Quinn said that a fine example of affordable health care is provided by the Brooklyn Chamber of Commerce's Brooklyn HealthWorks, which was launched four years ago for borough businesses with employee populations between one and 50. She said a similar plan is being tried in Queens, and then perhaps the rest of the city.
City Council Speaker Christine Quinn addressed the April breakfast meeting of the Long Island City Business Development Corporation, held at the Water's Edge restaurant. After getting an introduction from Councilmember Eric Gioia, Quinn discussed taxation, health care and other matters of interest to small businesses in the city.
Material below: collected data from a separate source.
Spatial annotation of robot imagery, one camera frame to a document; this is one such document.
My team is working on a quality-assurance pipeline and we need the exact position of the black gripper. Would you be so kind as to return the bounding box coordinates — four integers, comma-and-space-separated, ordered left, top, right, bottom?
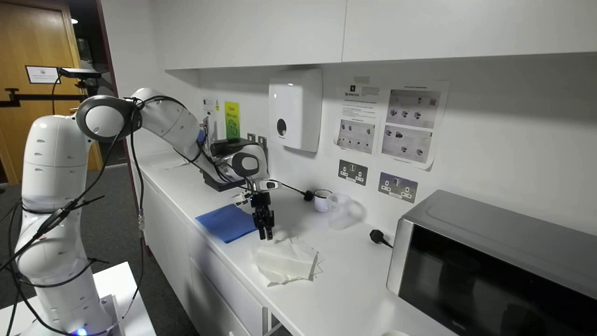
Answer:
250, 181, 276, 241

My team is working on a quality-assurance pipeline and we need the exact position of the white napkin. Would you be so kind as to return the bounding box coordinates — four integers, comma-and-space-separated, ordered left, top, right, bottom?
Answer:
252, 239, 319, 287

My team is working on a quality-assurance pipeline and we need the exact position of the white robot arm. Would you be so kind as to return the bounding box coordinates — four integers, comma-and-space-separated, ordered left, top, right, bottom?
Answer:
13, 88, 274, 336

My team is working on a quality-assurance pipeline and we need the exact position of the blue placemat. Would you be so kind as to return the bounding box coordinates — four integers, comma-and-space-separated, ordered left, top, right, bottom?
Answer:
198, 205, 256, 243

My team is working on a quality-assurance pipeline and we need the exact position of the clear glass cup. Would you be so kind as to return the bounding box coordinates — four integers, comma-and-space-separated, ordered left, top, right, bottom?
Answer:
328, 198, 366, 230

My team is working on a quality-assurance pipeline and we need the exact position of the white paper towel dispenser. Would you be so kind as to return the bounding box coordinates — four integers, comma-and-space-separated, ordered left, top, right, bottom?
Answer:
269, 67, 323, 153

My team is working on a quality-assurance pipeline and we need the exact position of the black power plug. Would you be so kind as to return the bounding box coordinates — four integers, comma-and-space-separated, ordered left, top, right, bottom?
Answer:
370, 230, 394, 248

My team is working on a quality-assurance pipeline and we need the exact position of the yellow green sign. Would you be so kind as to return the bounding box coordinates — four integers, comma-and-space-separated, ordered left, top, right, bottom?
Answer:
224, 101, 241, 138

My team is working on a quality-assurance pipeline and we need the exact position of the instruction poster sheet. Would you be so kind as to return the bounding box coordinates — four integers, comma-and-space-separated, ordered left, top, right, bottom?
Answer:
334, 80, 448, 170

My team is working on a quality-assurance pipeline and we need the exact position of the stainless steel microwave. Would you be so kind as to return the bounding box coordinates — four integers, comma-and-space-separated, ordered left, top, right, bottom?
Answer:
386, 190, 597, 336

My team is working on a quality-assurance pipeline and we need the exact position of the wooden door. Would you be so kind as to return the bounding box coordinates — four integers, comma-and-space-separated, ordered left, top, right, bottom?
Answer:
0, 0, 88, 185

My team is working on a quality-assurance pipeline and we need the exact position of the black cable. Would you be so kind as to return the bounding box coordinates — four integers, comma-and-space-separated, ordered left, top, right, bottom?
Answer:
273, 177, 317, 203

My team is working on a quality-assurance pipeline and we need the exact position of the wall socket plate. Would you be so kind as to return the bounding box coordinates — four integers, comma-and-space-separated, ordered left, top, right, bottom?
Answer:
379, 172, 418, 203
338, 161, 368, 185

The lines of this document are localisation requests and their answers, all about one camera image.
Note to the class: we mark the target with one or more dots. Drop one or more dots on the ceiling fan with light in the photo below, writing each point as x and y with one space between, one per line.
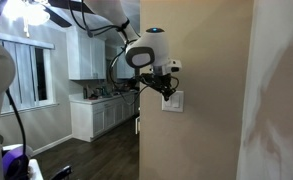
39 12

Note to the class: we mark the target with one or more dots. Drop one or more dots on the purple tape roll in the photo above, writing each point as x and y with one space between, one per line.
15 164

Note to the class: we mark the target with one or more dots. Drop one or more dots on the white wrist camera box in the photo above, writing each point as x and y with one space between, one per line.
172 66

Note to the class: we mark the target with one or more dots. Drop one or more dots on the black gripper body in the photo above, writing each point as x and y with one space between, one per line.
161 84

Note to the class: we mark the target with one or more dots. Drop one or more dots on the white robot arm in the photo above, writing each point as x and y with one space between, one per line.
151 48

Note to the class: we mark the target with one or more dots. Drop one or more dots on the white lower kitchen cabinets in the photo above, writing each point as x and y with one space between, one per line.
92 118

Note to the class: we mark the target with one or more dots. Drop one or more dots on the white upper kitchen cabinets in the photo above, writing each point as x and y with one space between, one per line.
86 56

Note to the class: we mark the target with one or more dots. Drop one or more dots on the window with vertical blinds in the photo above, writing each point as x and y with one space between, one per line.
32 85

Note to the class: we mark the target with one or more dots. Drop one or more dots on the white double light switch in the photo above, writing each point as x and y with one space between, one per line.
175 102

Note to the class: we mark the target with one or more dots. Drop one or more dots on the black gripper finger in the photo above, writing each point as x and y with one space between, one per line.
166 96

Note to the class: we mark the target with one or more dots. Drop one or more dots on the white kitchen cabinets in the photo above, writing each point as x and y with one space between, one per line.
92 118
86 56

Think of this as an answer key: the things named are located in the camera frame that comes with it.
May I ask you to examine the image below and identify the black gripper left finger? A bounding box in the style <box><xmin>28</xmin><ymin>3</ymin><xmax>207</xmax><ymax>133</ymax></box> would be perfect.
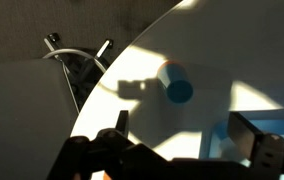
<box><xmin>115</xmin><ymin>110</ymin><xmax>129</xmax><ymax>136</ymax></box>

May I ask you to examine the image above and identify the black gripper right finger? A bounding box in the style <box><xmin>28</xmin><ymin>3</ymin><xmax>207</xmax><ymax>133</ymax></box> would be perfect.
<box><xmin>227</xmin><ymin>112</ymin><xmax>264</xmax><ymax>160</ymax></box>

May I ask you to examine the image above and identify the tall blue cup orange base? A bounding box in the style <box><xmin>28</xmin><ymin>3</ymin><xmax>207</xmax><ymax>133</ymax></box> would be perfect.
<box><xmin>157</xmin><ymin>61</ymin><xmax>193</xmax><ymax>104</ymax></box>

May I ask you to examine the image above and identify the blue toy sink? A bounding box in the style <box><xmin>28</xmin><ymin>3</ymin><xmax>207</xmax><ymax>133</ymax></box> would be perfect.
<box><xmin>208</xmin><ymin>112</ymin><xmax>284</xmax><ymax>171</ymax></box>

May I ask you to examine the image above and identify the white round table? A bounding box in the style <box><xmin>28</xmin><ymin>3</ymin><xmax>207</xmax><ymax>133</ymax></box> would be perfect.
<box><xmin>72</xmin><ymin>0</ymin><xmax>284</xmax><ymax>159</ymax></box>

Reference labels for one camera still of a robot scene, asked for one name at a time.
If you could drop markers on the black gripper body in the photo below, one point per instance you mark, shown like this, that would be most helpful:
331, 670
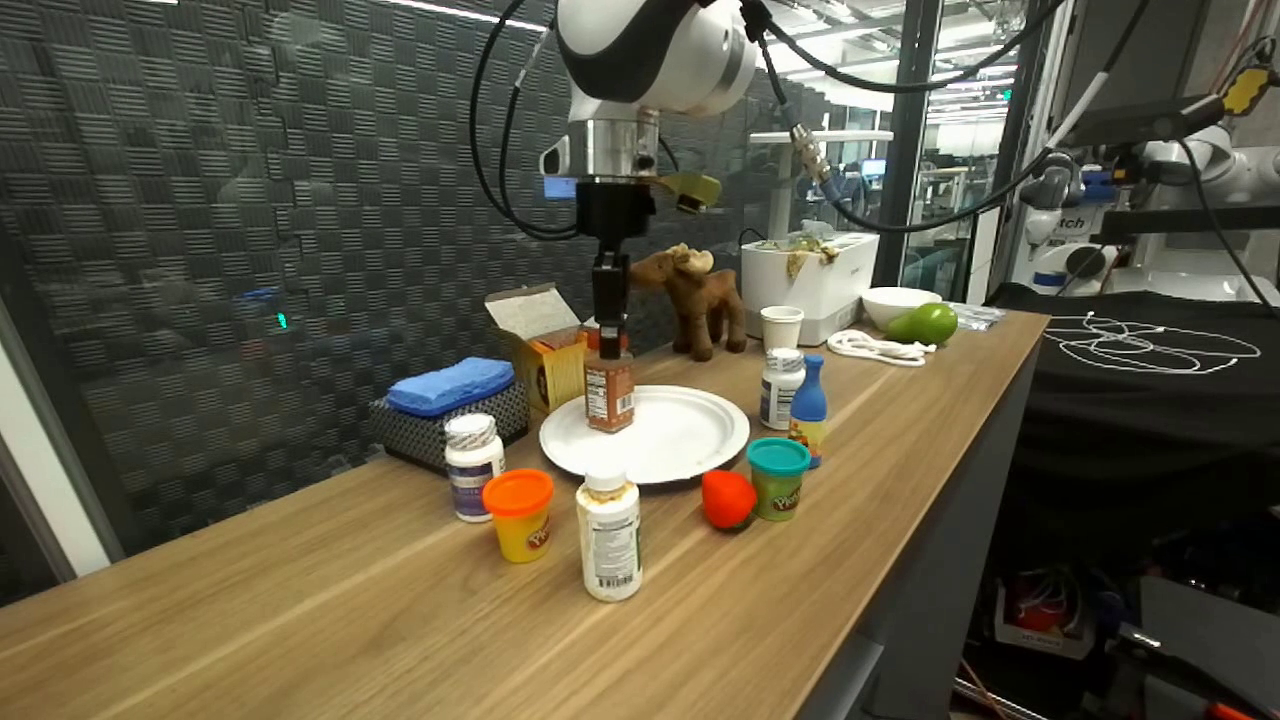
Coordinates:
612, 215

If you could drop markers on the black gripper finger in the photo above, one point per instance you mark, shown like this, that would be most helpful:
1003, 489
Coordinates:
602, 296
616, 307

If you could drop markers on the brown spice jar red lid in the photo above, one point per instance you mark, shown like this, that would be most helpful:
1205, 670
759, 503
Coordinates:
611, 386

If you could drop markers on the white pill bottle blue label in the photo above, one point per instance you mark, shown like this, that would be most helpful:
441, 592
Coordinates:
474, 454

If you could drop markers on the orange lid play-doh tub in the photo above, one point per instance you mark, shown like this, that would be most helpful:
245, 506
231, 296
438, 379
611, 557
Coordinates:
521, 514

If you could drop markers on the tall white supplement bottle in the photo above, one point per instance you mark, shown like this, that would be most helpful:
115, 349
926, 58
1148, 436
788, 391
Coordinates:
611, 533

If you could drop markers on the teal lid play-doh tub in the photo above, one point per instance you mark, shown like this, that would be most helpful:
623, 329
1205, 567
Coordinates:
777, 474

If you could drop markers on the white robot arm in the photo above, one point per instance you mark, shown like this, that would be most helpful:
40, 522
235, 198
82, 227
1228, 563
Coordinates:
631, 60

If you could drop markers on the white paper plate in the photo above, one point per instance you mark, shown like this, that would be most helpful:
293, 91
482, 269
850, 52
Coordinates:
676, 432

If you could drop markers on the red strawberry toy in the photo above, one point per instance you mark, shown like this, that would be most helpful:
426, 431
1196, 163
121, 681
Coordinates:
728, 503

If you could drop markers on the yellow open tea box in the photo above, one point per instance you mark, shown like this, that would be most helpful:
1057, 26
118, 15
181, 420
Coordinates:
545, 344

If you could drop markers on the brown moose plush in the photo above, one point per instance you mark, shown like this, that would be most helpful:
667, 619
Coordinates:
702, 294

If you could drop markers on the white paper cup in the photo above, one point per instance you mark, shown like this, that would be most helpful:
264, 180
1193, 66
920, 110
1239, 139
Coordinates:
781, 327

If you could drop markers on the white appliance box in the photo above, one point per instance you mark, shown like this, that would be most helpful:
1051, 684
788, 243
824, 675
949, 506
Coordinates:
817, 273

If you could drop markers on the blue folded cloth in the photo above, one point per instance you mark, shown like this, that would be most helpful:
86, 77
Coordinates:
454, 386

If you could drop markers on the blue toy bottle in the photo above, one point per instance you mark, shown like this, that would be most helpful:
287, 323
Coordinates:
810, 410

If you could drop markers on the grey mesh tray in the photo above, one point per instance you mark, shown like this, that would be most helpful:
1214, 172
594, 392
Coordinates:
421, 442

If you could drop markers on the white bowl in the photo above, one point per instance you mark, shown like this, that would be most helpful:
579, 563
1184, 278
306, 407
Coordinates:
882, 307

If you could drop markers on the green pear toy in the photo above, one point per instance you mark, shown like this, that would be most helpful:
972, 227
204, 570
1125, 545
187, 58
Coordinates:
928, 327

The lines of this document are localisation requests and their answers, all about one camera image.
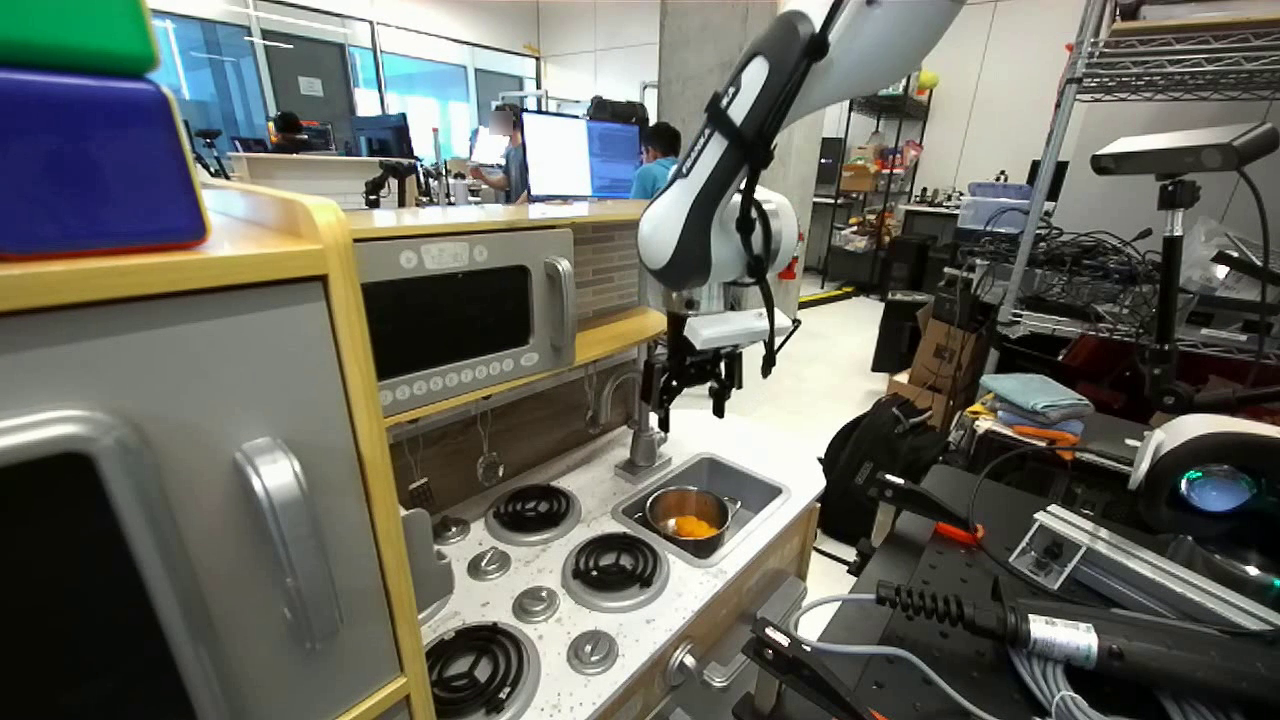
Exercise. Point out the white computer monitor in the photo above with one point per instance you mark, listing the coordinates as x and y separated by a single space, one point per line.
559 159

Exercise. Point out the grey toy oven door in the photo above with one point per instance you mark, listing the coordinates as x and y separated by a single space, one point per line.
182 513

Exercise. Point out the person in blue shirt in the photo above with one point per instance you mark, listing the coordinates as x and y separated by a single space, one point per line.
658 159

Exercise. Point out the blue plastic bin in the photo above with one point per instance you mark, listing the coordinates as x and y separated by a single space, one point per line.
94 164

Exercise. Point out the toy microwave with grey door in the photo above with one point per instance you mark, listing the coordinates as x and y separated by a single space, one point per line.
462 313

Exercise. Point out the yellow orange toy object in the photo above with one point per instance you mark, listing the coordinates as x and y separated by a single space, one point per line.
689 528

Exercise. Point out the small steel pot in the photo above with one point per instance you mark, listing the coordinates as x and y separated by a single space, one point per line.
696 503

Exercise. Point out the toy kitchen sink basin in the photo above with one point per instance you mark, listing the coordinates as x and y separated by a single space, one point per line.
747 495

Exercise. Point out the right middle stove burner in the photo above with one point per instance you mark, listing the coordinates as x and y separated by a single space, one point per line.
612 573

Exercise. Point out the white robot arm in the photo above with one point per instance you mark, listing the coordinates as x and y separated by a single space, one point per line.
717 237

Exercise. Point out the camera on black stand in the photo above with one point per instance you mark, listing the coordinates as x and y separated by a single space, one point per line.
1177 160

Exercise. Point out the stove burner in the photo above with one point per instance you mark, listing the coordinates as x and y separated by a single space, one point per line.
528 513
612 573
481 673

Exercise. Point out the black power tool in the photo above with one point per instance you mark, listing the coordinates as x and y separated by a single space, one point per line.
1155 651

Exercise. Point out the black backpack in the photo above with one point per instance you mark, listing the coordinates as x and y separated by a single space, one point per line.
889 438

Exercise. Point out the cardboard box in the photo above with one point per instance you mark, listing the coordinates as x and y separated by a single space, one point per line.
943 370

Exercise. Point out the green plastic bin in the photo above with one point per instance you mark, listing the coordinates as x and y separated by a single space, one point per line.
103 39

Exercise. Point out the grey stove knob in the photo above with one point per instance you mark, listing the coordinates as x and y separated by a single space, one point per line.
448 528
537 607
488 566
595 653

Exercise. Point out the front stove burner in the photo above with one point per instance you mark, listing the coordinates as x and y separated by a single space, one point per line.
481 673

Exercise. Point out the grey toy faucet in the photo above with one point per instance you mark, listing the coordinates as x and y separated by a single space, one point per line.
644 441

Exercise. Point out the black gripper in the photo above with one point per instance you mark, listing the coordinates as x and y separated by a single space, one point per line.
677 366

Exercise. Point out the silver aluminium extrusion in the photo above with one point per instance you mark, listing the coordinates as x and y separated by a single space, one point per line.
1066 550

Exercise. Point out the back left stove burner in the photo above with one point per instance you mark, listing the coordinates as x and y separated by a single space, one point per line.
528 513

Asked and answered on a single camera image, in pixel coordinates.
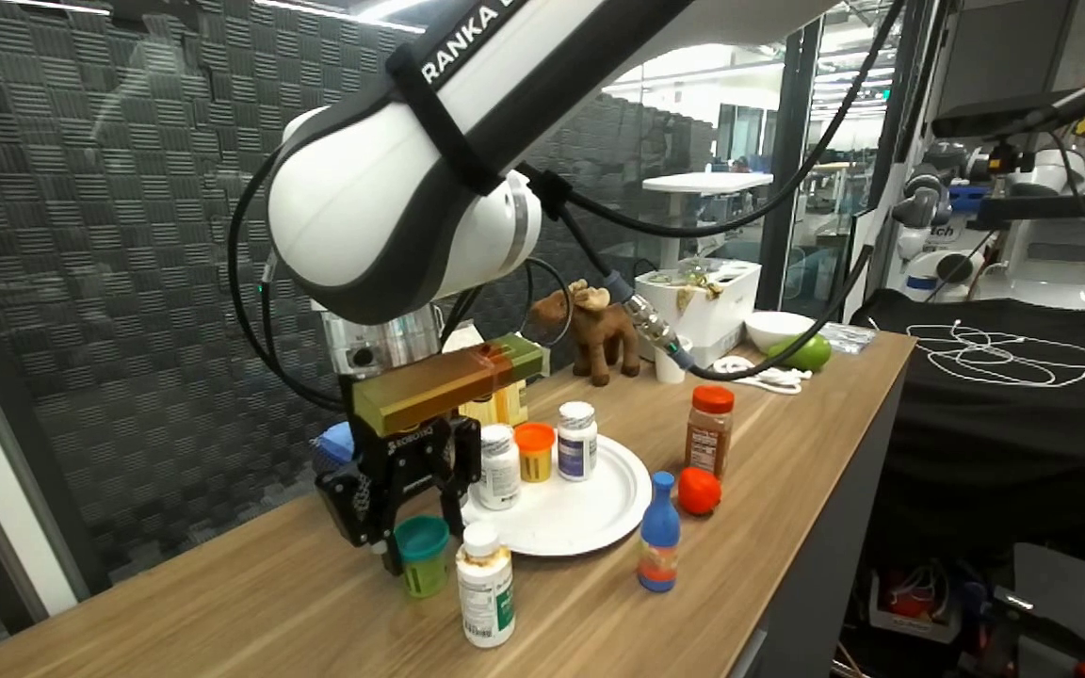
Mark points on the blue sponge on grey box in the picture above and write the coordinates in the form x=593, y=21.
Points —
x=333, y=444

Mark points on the white paper cup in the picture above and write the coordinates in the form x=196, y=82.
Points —
x=669, y=369

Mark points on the orange lid spice jar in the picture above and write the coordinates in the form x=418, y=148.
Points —
x=709, y=426

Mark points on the red strawberry toy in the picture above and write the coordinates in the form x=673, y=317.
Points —
x=699, y=492

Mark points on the green pear toy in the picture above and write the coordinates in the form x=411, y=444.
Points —
x=812, y=354

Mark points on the blue toy bottle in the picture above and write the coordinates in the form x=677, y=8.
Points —
x=662, y=531

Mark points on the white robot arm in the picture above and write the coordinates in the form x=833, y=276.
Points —
x=416, y=194

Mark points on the small orange lid jar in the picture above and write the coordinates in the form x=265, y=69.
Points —
x=536, y=450

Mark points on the white bottle dark label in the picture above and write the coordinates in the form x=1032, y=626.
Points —
x=499, y=484

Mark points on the white paper plate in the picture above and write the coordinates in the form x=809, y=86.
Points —
x=566, y=518

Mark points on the teal lid green jar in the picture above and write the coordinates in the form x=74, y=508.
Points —
x=422, y=554

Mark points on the white bowl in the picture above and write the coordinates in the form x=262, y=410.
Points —
x=775, y=326

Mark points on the brown moose plush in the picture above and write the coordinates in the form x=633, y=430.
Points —
x=603, y=328

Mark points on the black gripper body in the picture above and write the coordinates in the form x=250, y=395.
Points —
x=385, y=470

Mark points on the yellow cardboard box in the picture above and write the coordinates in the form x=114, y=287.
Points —
x=506, y=405

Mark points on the white appliance base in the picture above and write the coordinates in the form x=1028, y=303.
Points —
x=704, y=303

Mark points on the white pill bottle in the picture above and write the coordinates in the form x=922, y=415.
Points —
x=576, y=439

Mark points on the white bottle green label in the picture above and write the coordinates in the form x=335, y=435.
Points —
x=487, y=596

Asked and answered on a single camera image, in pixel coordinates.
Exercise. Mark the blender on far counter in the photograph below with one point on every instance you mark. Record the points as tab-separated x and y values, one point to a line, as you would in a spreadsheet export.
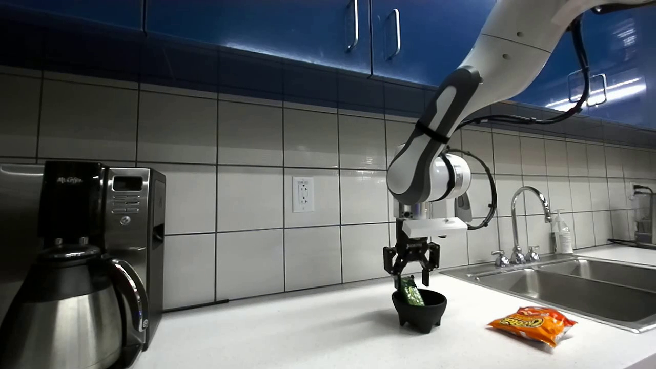
644	216

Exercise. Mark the clear soap bottle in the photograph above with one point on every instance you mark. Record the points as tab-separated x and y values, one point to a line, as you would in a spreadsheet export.
562	236

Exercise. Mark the stainless steel double sink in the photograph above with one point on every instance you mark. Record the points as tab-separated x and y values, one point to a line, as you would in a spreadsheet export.
622	295

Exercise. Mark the black bowl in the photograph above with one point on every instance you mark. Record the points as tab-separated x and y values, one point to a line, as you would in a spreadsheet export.
420	318

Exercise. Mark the black steel coffee maker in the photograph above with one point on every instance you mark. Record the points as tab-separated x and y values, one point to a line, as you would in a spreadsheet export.
122	209

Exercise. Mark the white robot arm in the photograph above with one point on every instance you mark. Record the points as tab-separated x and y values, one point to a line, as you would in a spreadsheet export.
506	56

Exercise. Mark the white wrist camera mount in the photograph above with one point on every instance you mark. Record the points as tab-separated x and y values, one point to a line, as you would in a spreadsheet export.
433	227

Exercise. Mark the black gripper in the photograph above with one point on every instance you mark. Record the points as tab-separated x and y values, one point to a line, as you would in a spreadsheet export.
413	251

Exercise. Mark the blue upper cabinets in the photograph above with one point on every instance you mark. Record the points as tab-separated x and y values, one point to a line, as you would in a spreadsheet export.
357	52

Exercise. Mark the white wall outlet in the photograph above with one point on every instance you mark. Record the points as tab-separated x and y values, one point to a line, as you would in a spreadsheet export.
301	195

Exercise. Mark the green snack packet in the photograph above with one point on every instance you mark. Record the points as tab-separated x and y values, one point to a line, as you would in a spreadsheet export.
404	284

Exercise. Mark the steel coffee carafe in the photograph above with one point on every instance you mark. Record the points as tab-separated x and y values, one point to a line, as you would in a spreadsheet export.
77	310

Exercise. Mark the orange chip bag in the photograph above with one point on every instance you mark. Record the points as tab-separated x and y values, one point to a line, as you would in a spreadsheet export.
535	323

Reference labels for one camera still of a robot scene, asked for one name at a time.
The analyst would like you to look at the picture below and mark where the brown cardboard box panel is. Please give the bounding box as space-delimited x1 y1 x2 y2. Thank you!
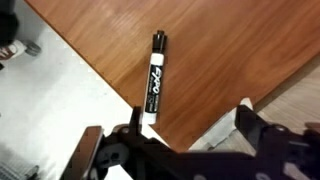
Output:
189 55 320 154

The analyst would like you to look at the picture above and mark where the black white Expo marker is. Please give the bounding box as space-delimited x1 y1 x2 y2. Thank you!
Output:
142 30 167 125

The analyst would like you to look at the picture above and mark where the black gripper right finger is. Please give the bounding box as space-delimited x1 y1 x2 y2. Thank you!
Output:
235 105 268 150

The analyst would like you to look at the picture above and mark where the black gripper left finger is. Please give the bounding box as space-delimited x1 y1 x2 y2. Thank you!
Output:
128 106 157 144
Believing that the economic downturn is no mere rough patch but an outright recession, Quinn said that while New York City would enter the recession period later than the nation in general, it would emerge from it later, too. The city's deficit-to-surplus-to-deficit cycle during the terms of Mayor Michael Bloomberg is indication of the difficult time ahead. But it's not as though businesses didn't have financial problems anyway and, she said, the council has tried to be of help. Last June, it passed an increase in the unincorporated business tax credit and now is trying to ease the way of S-Corporations, which have to pay both city and state taxes. Trying to plead exemption from state taxes in the legislature in Albany is no easy thing, but the city tries. When in Albany last year, she heard not only of S-Corporations but also a lot about health care, which small businesses were saying they couldn't afford to finance. Quinn said that a fine example of affordable health care is provided by the Brooklyn Chamber of Commerce's Brooklyn HealthWorks, which was launched four years ago for borough businesses with employee populations between one and 50. She said a similar plan is being tried in Queens, and then perhaps the rest of the city.

Among the questioners, Dan Jacoby asked about the possibility of local control of tax rights. Quinn said reforms that came out of the fiscal crisis of the 1970s, particularly the mandate for a balanced budget, put the city under severe restrictions. Some of them are due to expire at the end of June, she said, but she favors continuation of the fiscal control board and the compulsory balanced budget. Another mandate that isn't sufficiently obeyed, she believes, is the one requiring municipal bodies such as the Housing Authority to file regular reports, which are more likely to be issued irregularly. She also complained that all the mayors have developed a talent for sleight of hand involving long-term and short-term debt that inevitably develops false economic pictures. She skirted the slush fund issue when speaking about paying down the debt, which she said is always salutary but should provide some sort of rainy day money to be available for emergencies. A now bill in Albany would provide such a funding system.

She spoke of local amenities that could be improved. She said that as a resident of Manhattan's West Side, she has heard several neighbors tell her that when they take airplanes from and back to New York, they use Newark Airport, since it is easier to get to than the airports in Queens. "That should change," she said, meaning that La Guardia and Kennedy Airports should be made more accessible and appealing to all- so that, she added with mock snobbery, "we don't have to rely on New Jersey!" One transportation outlet she sees burgeoning is ferry service in all five boroughs, not only for businessmen who pay a high price for it but for all. Ferry service from the Rockaways to the mainland begins soon, and she looks forward to it. When one man in the audience, calling himself "one of a shrinking minority," asked how he and his fellow Queens businesspersons could fend off extinction because of residential zoning laws, she told him that all of them must demand manufacturing tax credits and protective zoning for manufacturing.

Other officials besides Quinn and Gioia in attendance at the breakfast were City Councilmember Peter Vallone Jr. and Deputy Borough President Karen Koslowitz, a former councilmember. Vallone paid Quinn an unchallengeable compliment, calling her "one of the three best City Council speakers we have ever had."